Nel maggio 2015, il Consiglio regionale ha approvato, all'unanimità, la prima legge della Regione Lombardia sulle badanti e a sostegno delle famiglie con badante, la L.R. 15/2015 "Interventi a favore del lavoro di assistenza e cura svolto dagli assistenti familiari", primo firmatario, proponente e relatore Carlo Borghetti, da cui il nome coniato dagli operatori di "Legge Borghetti".

Con questa legge l'assistenza familiare diventa un elemento della rete dei servizi alla persona, con la collaborazione dei Comuni, del Terzo Settore e della Regione.

Ecco che cosa cambia: La Regione promuoverà corsi di formazione per le badanti di 150/200 ore che rilasceranno l'Attestato di Competenza di Assistente Familiare, dando dignità e professionalità al loro lavoro, aprendo a nuove occasioni di lavoro anche per giovani italiani.

Vengono istituiti gli Sportelli territoriali per l'Assistenza Familiare e creati i Registri territoriali degli Assistenti Familiari e saranno introdotti sostegni economici in favore delle famiglie.

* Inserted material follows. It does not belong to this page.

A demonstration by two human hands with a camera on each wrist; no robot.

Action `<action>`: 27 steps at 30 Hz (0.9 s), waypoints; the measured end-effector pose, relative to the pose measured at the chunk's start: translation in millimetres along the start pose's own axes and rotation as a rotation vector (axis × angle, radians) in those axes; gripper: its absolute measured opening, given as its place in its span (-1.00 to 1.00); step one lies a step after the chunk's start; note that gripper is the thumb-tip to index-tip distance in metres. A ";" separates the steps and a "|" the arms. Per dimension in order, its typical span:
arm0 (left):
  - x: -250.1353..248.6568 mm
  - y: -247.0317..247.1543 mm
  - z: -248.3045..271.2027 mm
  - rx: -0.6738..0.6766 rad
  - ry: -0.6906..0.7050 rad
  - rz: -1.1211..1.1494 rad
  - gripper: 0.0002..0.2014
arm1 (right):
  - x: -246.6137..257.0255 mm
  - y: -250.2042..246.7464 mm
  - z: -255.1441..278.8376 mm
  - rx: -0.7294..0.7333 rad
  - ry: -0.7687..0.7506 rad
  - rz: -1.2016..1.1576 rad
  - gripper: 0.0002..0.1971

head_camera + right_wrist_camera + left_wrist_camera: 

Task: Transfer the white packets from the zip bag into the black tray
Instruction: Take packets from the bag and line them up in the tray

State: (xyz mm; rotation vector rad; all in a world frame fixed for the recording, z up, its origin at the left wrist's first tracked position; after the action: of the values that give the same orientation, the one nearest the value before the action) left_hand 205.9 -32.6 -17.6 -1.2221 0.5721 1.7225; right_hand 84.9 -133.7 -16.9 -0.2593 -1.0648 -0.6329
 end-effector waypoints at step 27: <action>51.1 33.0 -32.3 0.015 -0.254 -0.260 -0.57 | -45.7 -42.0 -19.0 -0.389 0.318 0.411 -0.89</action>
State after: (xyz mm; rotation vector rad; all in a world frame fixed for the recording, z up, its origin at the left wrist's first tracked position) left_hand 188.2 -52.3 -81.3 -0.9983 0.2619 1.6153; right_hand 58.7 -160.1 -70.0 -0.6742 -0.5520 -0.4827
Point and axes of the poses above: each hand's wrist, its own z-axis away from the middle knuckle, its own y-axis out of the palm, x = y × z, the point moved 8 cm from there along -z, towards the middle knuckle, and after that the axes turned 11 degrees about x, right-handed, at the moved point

Gli Sportelli avranno compiti di gestione dei Registri, di ascolto e valutazione dei bisogni delle famiglie in cerca di badanti, aiutandole nella scelta più appropriata, e forniranno informazione su qualunque aspetto riguardi le procedure di assunzione.

Oggi le badanti in Lombardia sono circa 200mila, e i due terzi lavorano in nero.

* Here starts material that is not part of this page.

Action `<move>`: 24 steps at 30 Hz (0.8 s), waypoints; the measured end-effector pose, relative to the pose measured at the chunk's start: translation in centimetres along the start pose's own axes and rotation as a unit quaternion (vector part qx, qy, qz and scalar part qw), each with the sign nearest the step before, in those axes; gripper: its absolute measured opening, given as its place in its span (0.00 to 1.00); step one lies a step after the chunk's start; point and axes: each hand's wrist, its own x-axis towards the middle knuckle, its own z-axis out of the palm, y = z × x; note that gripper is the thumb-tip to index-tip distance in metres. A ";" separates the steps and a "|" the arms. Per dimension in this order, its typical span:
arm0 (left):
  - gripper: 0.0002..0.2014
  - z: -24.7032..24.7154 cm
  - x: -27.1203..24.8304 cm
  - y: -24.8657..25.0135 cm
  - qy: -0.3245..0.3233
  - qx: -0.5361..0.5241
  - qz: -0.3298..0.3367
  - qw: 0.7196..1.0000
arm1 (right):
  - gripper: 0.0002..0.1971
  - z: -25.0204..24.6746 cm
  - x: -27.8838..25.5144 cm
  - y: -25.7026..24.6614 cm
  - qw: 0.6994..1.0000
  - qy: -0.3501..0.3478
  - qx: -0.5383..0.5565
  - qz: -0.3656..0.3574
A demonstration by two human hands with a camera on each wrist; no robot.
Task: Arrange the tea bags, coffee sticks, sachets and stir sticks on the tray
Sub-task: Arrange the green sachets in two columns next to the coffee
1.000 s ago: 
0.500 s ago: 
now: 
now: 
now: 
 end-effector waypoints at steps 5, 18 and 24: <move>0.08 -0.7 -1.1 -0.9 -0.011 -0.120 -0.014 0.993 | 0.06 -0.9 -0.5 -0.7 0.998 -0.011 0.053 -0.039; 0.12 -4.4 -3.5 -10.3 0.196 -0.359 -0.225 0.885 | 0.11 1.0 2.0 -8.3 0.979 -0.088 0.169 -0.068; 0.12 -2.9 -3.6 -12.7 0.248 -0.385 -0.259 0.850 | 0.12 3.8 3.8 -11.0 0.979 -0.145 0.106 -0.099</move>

Con la legge finalmente si sono messe alcune regole ma soprattutto si dà un aiuto economico alle famiglie in base al loro reddito e le si aiuta a sentirsi meno sole nel momento in cui hanno bisogno di un'assistenza continuativa per i propri congiunti disabili o anziani non autosufficienti.

Tocca alla Giunta regionale implementare la legge, in collaborazione con i Comuni e il Terzo Settore.